I consumatori sono sempre più esigenti, meno sprovveduti, vogliono informazioni sulla produzione alimentare e vorrebbero avere sempre più la possibilità di acquistare a chilometri zero: il 72% è infatti disponibile a partecipare come soggetto attivo alla filiera corta. È il profilo che emerge dai risultati del progetto "Dal Campo alla Tavola. Il Mercatino della filiera corta e i comportamenti virtuosi in Piemonte" che ha portato a Torino, Cuneo, Alessandria e Volpiano, grazie al patrocinio della Regione Piemonte e dei rispettivi Comuni, la vendita diretta dei migliori prodotti del territorio.

In Piemonte c’è desiderio di filiera corta e di qualità. "Oltre a prodotti di qualità per la propria salute e la salvaguardia dell’ambiente, le persone chiedono di essere più informate sugli aspetti della produzione, della filiera corta e delle certificazioni bio, e sono pronte per questo anche a sacrificare in parte l’aspetto economico – spiega l’avvocato Simona Lonterni del Movimento Difesa del Cittadino di Torino che ha coordinato il Progetto in partnership con Cittadinanzattiva, MDC Nazionale, Consumedia, Cia, Aiab, Confconsumatori e Assoutenti – in molti tuttavia ritengono necessario che venga ancora migliorato l’incontro tra domanda e offerta, pure in un’ottica di contenimento dei prezzi".

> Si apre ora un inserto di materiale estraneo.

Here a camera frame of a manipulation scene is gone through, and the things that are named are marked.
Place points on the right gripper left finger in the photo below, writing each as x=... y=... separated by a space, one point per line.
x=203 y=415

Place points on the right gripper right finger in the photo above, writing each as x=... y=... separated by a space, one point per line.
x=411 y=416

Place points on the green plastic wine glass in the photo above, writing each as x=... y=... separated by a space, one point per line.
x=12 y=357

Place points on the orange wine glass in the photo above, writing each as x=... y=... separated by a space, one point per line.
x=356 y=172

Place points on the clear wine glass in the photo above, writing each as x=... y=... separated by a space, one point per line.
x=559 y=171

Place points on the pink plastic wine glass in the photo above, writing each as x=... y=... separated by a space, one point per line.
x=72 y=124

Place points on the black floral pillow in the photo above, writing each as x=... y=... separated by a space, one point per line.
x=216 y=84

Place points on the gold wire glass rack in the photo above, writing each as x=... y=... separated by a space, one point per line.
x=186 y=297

Nel corso del progetto è stata condotta un’indagine fra i cittadini. Alla domanda "dove acquisti i prodotti alimentari", potendo dare una risposta multipla, i consumatori dei mercatini "Dal Campo alla Tavola", hanno spiegato di rivolgersi ai dettaglianti (66%, contro un 44% che non compra mai al dettaglio), senza tuttavia disdegnare la grande distribuzione (nel 51% dei casi, contro un 49% che non varca mai le porte di un supermercato) o anche i produttori, cui capita di ricorrere a quasi 4 persone su 10. La ricerca ha evidenziato che si tende a mescolare le fonti di acquisto. E anche chi non si rivolge alla filiera corta la considera comunque migliore per la qualità del cibo (72%) mentre solo 7 consumatori su 100 spiegano di non servirsene a causa dei prezzi più alti. Il 72% degli intervistati, inoltre, dice di guardare soprattutto alla qualità dei prodotti acquistati.

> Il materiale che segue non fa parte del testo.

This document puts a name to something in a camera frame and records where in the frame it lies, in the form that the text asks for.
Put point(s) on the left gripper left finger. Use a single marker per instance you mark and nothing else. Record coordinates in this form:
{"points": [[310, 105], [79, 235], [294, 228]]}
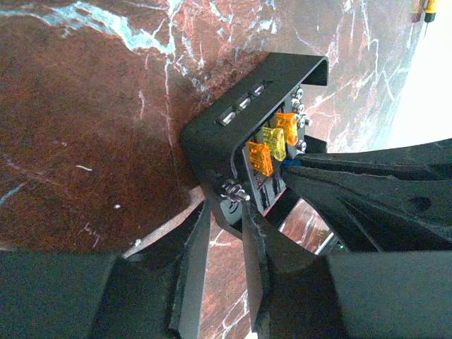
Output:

Per quanto riguarda l’agricoltura biologica, il 43% dei consumatori dichiara di acquistare preferibilmente prodotti di tale gamma perché ritenuti più genuini e sicuri, mentre ancora il 56% ammette di non farlo, o di farlo saltuariamente, perché si tratta di merce troppo cara o di difficile reperimento. Infine il 72% dei consumatori è disponibile a partecipare come soggetto attivo alla filiera corta, in modo consapevole e informato.

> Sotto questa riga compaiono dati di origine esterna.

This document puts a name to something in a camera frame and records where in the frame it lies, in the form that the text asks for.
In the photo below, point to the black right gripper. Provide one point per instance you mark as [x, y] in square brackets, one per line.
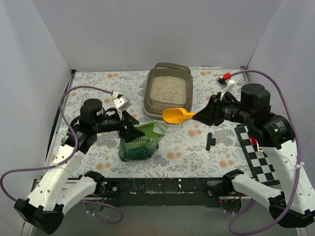
[217, 111]

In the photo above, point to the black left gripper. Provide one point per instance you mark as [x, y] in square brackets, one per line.
[122, 126]

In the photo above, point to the green litter bag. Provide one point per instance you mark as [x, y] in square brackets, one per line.
[144, 148]

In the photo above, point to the orange plastic scoop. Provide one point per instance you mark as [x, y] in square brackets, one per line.
[177, 115]

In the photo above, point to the brown plastic litter box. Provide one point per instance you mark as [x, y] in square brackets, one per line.
[168, 86]

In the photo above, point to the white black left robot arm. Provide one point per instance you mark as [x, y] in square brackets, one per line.
[47, 204]

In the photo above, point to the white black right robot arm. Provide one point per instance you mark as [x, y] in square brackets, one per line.
[275, 136]

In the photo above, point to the small black plastic clip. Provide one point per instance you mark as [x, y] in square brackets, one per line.
[210, 141]

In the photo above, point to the floral patterned table mat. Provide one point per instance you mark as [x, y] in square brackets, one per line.
[182, 151]

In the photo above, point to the black white checkerboard plate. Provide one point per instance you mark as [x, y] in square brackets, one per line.
[260, 166]

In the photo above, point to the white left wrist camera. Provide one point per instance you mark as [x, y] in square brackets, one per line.
[121, 104]

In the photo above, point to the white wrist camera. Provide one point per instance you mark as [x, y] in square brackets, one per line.
[121, 104]
[226, 84]

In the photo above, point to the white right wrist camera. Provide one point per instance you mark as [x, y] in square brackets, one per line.
[226, 84]

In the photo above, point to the red white small bracket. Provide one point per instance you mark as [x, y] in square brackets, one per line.
[256, 143]

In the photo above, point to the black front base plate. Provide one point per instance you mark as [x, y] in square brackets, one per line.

"Spetta a noi associazioni di consumatori il compito di informare il cittadino sul valore aggiunto che si può ottenere comprando direttamente da chi produce – spiega Silvia Biasotto del Dipartimento Sicurezza Alimentare di uno dei partner, MDC – il prezzo non può essere la sola scriminante. C’è la realizzazione di una nuova economia dove il consumatore diventa co-produttore. E la filiera corta è secondo noi un’opportunità e una soluzione alla crisi".